Content starts

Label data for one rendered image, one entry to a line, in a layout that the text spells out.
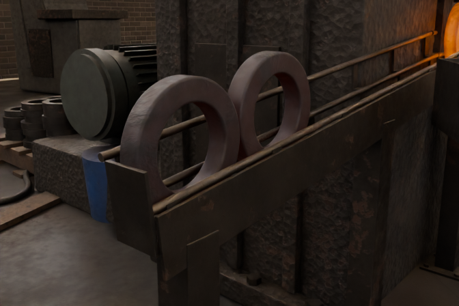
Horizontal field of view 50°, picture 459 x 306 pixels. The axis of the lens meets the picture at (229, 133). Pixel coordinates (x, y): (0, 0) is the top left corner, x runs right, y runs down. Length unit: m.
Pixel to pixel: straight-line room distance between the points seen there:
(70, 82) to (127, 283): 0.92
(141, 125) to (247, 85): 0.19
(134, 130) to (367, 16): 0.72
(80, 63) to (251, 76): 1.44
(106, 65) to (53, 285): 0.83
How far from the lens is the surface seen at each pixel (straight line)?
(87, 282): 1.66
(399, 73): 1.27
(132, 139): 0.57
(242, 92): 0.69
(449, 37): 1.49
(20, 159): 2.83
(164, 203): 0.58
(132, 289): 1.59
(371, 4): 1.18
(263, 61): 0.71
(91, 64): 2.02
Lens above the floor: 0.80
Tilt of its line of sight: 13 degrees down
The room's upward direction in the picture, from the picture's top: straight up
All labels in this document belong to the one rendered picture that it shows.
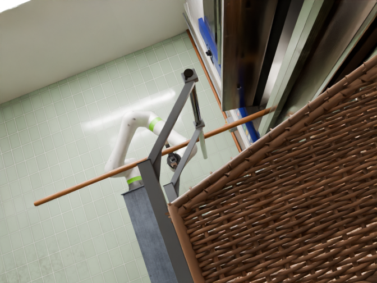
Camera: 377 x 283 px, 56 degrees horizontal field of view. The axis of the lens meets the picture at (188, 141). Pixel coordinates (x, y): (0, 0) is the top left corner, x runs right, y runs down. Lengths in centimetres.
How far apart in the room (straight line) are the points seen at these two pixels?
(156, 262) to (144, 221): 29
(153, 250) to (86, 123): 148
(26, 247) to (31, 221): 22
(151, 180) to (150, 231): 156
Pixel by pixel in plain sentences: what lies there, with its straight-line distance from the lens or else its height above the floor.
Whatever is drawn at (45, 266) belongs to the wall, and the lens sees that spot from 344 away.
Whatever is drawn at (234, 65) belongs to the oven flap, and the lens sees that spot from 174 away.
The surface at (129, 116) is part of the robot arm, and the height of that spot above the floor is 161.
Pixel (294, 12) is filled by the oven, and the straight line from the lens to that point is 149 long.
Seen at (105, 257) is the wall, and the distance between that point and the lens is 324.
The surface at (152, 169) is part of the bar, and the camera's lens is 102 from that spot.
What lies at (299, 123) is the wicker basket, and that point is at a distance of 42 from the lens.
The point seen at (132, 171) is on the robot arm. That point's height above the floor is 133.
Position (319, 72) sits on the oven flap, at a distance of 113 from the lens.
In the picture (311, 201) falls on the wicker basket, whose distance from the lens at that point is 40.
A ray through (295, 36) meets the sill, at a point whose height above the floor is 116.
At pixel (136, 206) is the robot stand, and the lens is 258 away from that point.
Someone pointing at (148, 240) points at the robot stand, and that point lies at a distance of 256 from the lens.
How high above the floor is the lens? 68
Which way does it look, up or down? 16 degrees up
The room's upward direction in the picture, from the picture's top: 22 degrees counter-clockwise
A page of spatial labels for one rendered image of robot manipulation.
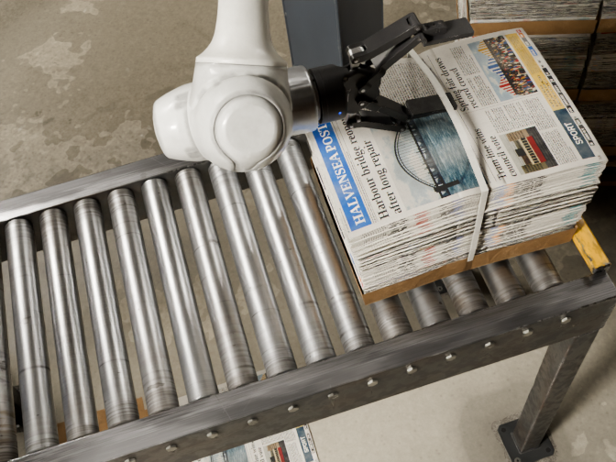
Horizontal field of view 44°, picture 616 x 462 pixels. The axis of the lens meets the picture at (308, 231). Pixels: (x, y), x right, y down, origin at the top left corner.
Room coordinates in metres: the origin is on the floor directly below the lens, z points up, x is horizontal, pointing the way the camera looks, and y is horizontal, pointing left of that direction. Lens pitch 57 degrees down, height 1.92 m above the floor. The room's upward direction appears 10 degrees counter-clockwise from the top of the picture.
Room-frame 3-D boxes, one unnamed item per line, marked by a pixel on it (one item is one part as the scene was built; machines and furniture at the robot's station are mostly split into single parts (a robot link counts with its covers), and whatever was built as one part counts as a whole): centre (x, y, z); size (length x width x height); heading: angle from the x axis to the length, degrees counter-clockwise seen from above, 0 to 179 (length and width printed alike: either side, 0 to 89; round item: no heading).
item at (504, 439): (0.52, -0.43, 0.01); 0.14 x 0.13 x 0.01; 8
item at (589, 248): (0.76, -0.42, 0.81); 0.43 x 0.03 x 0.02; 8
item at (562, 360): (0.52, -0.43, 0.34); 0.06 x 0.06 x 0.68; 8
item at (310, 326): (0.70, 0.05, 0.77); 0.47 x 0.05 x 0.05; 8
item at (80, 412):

Content ends

Only one part of the material above is to be transcribed, namely the lines starting with the line that has "Tilt of its line of sight: 13 degrees down" and going on through the line that has "All labels in", exactly as they stand.

**RESPONSE TO THE TASK**
Tilt of its line of sight: 13 degrees down
The room's upward direction in the picture, from the picture's top: straight up
All labels in this document belong to the one rendered picture that it shows.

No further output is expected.